First Annual City Managers’ Summit Aims to Help Practitioners More Effectively Implement Policy

By Matthew Kredell

The USC Price School of Public Policy partnered with the California Contract Cities Association (CCCA) and the Municipal Management Association of Southern California on Nov. 16 to host the first annual City Managers’ Summit, which addressed a range of topics from innovative performance evaluation approaches to community policing.

The impetus for the event originated when Mark Alexander, a Price MPA alumnus who serves as city manager for La Canada Flintridge and chairs the city manager’s committee for the CCCA, went to Professor Frank Zerunyan with a request. As director of executive education for the USC Bedrosian Center on Governance, Zerunyan has helped about 300 city mayors and council members advance in their careers as public servants over the past five years. Alexander wanted to focus Zerunyan’s expertise on the people who run the day-to-day operations of a city.

“It’s natural for us to help practitioners with improving not only the policy side, but the implementation side as well,” Zerunyan said. “The city managers implement policy in our municipalities, and we want to be able to assist with both ends of that spectrum.”

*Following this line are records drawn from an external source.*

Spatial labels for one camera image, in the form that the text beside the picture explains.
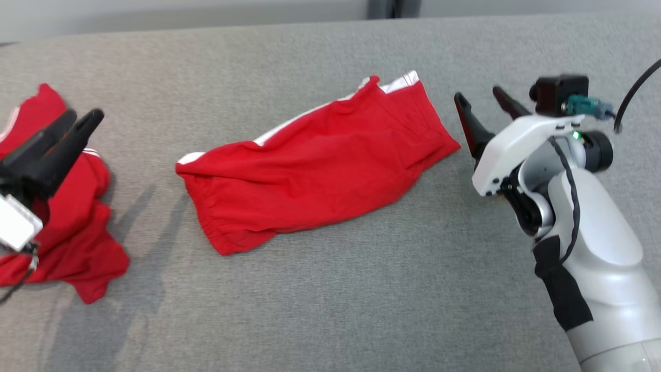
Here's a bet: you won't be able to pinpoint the teal plug right camera cable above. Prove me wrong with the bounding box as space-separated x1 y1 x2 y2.
567 58 661 133

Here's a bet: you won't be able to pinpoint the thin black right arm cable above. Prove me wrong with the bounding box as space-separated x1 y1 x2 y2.
548 137 581 264

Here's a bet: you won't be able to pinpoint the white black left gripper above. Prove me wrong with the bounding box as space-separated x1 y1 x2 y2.
0 110 104 253

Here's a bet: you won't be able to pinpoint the red shorts white side stripe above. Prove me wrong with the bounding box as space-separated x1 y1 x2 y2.
176 71 461 256

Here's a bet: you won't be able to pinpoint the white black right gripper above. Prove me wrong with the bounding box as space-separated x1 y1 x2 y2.
454 87 584 197

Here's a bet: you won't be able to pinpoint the red jersey white sleeves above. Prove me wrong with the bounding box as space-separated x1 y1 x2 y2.
0 83 131 305

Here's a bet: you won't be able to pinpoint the thin black left gripper cable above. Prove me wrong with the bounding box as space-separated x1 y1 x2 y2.
0 242 40 305

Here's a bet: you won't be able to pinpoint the grey partition post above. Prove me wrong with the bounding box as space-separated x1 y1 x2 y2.
368 0 421 20

More than 70 city managers from around Southern California gathered at the USC Radisson for a half-day of discussions on issues of interest to their profession.

Assessing public performance 

Zerunyan led sessions on the State of the Service Survey that he and his colleague Professor Bill Resh are conducting, as well as an innovative approach to city manager performance evaluation that he is using as mayor of Rolling Hills Estates. Zerunyan was joined on the latter panel by the long-time city manager of Rolling Hills Estates Doug Prichard.

The two-year comparative study seeks to assess how local public servants fare on a variety of critical concepts in public management, how public servants perceive fairness, bureaucracy, citizen engagement, race and gender biases.

“What we’re trying to do is figure out municipality success or failure through surveying their employees,” Zerunyan said. “We can then provide feedback to municipalities, especially city managers, about their work force regarding levels of satisfaction and emotional burnout, and more importantly how to recruit, educate and retain public servants.”